▸ Problem to solve
In the data below, which lines contain "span"? List them by copying each one.

▸ Source material

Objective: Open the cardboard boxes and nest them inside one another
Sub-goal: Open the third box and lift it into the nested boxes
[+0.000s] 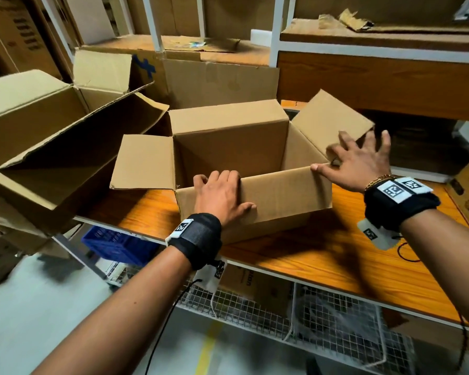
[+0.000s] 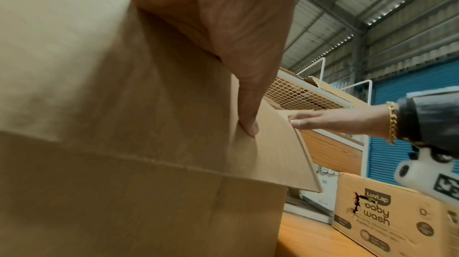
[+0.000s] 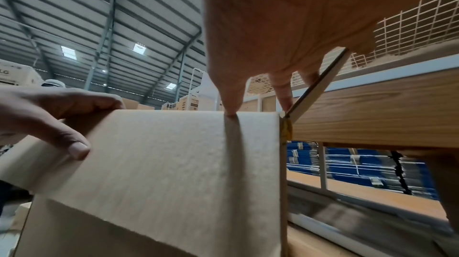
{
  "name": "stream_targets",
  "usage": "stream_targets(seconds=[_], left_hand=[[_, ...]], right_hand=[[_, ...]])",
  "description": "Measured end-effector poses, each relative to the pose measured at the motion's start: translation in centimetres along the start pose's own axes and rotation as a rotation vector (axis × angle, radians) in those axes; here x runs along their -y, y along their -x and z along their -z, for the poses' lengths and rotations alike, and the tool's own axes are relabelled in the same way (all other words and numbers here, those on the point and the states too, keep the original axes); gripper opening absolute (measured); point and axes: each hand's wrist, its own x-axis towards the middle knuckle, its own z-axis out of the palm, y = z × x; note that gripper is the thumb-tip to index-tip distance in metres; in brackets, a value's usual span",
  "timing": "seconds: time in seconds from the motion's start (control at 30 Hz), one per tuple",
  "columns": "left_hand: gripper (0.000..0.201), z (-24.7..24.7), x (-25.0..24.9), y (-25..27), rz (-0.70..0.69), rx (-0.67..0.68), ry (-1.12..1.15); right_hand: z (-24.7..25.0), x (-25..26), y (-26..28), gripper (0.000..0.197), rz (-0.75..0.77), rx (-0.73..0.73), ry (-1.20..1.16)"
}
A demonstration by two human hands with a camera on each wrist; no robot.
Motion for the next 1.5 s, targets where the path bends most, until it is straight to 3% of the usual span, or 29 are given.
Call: stream_targets(seconds=[0.1, 0.17, 0.37, 0.47, 0.53, 0.63, 0.7, 0.8, 0.87, 0.93, 1.03, 1.13, 1.2, 1.27, 1.4, 1.5], left_hand=[[0.061, -0.2, 0.4, 0.0, -0.002, 0.009, 0.004], [0.063, -0.2, 0.7, -0.1, -0.017, 0.015, -0.003], [0.070, 0.4, 6.7, -1.8, -0.049, 0.108, 0.072], [0.083, 1.0, 10.2, -2.8, 0.056, 0.187, 0.105], [0.076, 1.3, 11.3, -3.1, 0.152, 0.189, 0.046], [0.074, 1.5, 11.6, -3.0, 0.304, 0.249, 0.038], [0.072, 1.7, 11.4, -2.8, 0.385, 0.287, 0.128], [0.068, 2.1, 10.0, -2.4, 0.465, 0.283, 0.236], [0.070, 2.3, 8.5, -2.1, 0.505, 0.292, 0.284], [0.076, 2.1, 7.0, -1.8, 0.521, 0.323, 0.344], [0.093, 2.0, 4.8, -1.6, 0.502, 0.390, 0.370], [0.097, 2.5, 3.5, -1.0, 0.502, 0.436, 0.336], [0.091, 2.9, 3.5, -0.4, 0.514, 0.469, 0.313], [0.088, 3.2, 3.7, 0.1, 0.546, 0.484, 0.312], [0.082, 3.6, 3.1, 0.6, 0.577, 0.435, 0.294], [0.080, 3.8, 2.5, 0.7, 0.584, 0.434, 0.290]], right_hand=[[-0.4, -0.1, -0.2, 0.104, -0.021, 0.161, -0.152], [-0.4, -0.2, 0.1, 0.098, -0.004, 0.212, -0.243], [0.6, -0.1, 0.6, 0.080, 0.204, 0.119, -0.294], [0.9, 1.2, 0.6, 0.048, 0.401, 0.140, -0.379], [1.3, 2.2, 0.6, 0.032, 0.521, 0.239, -0.476], [1.9, 2.6, 0.4, 0.048, 0.587, 0.370, -0.537], [1.9, 2.6, 0.3, 0.051, 0.611, 0.336, -0.464], [1.8, 3.1, 0.5, 0.049, 0.614, 0.166, -0.319], [2.2, 4.0, 1.0, 0.058, 0.617, 0.081, -0.238], [3.1, 5.8, 2.2, 0.066, 0.659, 0.035, -0.220], [3.9, 9.9, 4.6, 0.061, 0.705, -0.039, -0.266], [3.4, 13.7, 6.0, 0.059, 0.703, 0.023, -0.516], [2.9, 14.5, 6.2, 0.071, 0.696, 0.082, -0.579], [2.6, 13.8, 5.8, 0.082, 0.653, 0.093, -0.478], [2.0, 10.5, 3.8, 0.071, 0.430, 0.091, -0.385], [1.7, 8.5, 2.7, 0.075, 0.264, 0.087, -0.228]])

▸ Response area
  "description": "Measured end-effector poses, each relative to the pose measured at the motion's start: translation in centimetres along the start pose's own axes and rotation as a rotation vector (axis × angle, radians) in those axes; here x runs along their -y, y along their -x and z along their -z, for the poses' lengths and rotations alike, and the tool's own axes are relabelled in the same way (all other words and numbers here, those on the point and the states too, keep the original axes); gripper opening absolute (measured); point and axes: each hand's wrist, its own x-axis towards the middle knuckle, its own z-axis out of the palm, y = z × x; note that gripper is the thumb-tip to index-tip distance in metres; in brackets, a value's usual span",
Motion for the next 1.5 s, targets where the path bends most, until it is straight to 3% of the usual span, or 29 are given.

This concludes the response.